To generate high-quality synthetic data, Seedfast sends schema metadata and existing data patterns to an external AI provider. This includes structural information and data samples needed for intelligent, constraint-aware generation. Seedfast is designed to share what's necessary for accurate test data generation — while keeping your database credentials out of the AI context entirely.

Best practices: PostgreSQL test data for CI/CD and integration testing

1) Treat test data as part of your build contract

When your schema changes, your database seeding strategy must keep up. Make it normal for schema changes to trigger refreshed test data generation — instead of spending days chasing failing pipelines.
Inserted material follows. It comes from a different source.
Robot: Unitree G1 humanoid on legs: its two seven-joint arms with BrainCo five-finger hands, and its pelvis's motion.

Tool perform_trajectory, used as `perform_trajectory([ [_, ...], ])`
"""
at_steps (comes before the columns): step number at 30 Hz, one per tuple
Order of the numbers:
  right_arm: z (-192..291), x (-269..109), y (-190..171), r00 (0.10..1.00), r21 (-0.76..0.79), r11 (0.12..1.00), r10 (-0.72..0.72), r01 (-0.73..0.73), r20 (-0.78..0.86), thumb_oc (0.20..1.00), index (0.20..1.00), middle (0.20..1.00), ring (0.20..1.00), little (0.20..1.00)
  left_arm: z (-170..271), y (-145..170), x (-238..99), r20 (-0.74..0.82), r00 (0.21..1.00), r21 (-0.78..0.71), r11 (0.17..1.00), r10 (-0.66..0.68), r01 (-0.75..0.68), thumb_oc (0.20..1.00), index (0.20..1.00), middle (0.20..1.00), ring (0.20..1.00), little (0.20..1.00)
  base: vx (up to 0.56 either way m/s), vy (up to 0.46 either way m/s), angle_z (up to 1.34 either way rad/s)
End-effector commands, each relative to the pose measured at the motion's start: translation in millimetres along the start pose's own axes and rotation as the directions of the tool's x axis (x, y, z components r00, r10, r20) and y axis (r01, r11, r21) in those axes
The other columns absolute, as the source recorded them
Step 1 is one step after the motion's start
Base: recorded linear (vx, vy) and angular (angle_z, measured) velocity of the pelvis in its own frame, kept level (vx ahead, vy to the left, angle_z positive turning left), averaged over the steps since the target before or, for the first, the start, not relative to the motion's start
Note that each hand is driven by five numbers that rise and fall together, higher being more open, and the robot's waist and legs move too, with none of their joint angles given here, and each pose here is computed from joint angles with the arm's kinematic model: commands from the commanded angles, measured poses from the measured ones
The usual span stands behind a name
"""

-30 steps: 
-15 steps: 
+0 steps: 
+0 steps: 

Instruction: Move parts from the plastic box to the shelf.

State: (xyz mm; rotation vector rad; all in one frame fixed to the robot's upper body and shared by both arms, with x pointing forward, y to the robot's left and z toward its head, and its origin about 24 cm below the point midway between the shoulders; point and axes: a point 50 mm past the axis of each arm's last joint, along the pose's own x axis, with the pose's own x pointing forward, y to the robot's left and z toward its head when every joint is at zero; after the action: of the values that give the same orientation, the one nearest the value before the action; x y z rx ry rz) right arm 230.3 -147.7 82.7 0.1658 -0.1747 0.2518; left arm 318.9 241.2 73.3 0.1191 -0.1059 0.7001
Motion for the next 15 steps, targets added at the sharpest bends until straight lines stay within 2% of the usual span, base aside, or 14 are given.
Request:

2) Seed for workflows, not for tables

Useful test datasets are shaped by real workflows:

  • Onboarding flows need realistic organizations/users/projects relationships

  • Billing flows need consistent plans/subscriptions/invoices chains

  • Reporting needs event-style rows with believable timestamps and volumes

3) Stay constraint-aware

Valid test data comes from respecting the schema rules: required fields, uniqueness rules, relationship chains, and check constraints. If these aren't consistently satisfied in your mock data, you'll end up back in script-land.

Takeaway

PostgreSQL database seeding shouldn't be a fragile pile of scripts that breaks after every migration. If you want reliable integration tests and faster CI/CD, you need synthetic test data that stays valid as your schema evolves — without inheriting the risk and overhead of production copies.

Seedfast is built for that workflow: constraint-aware test data generation, privacy-focused handling of credentials and metadata, and synthetic datasets that respect both your schema and existing data patterns. It's a modern PostgreSQL test data generator for teams who value database testing that actually works.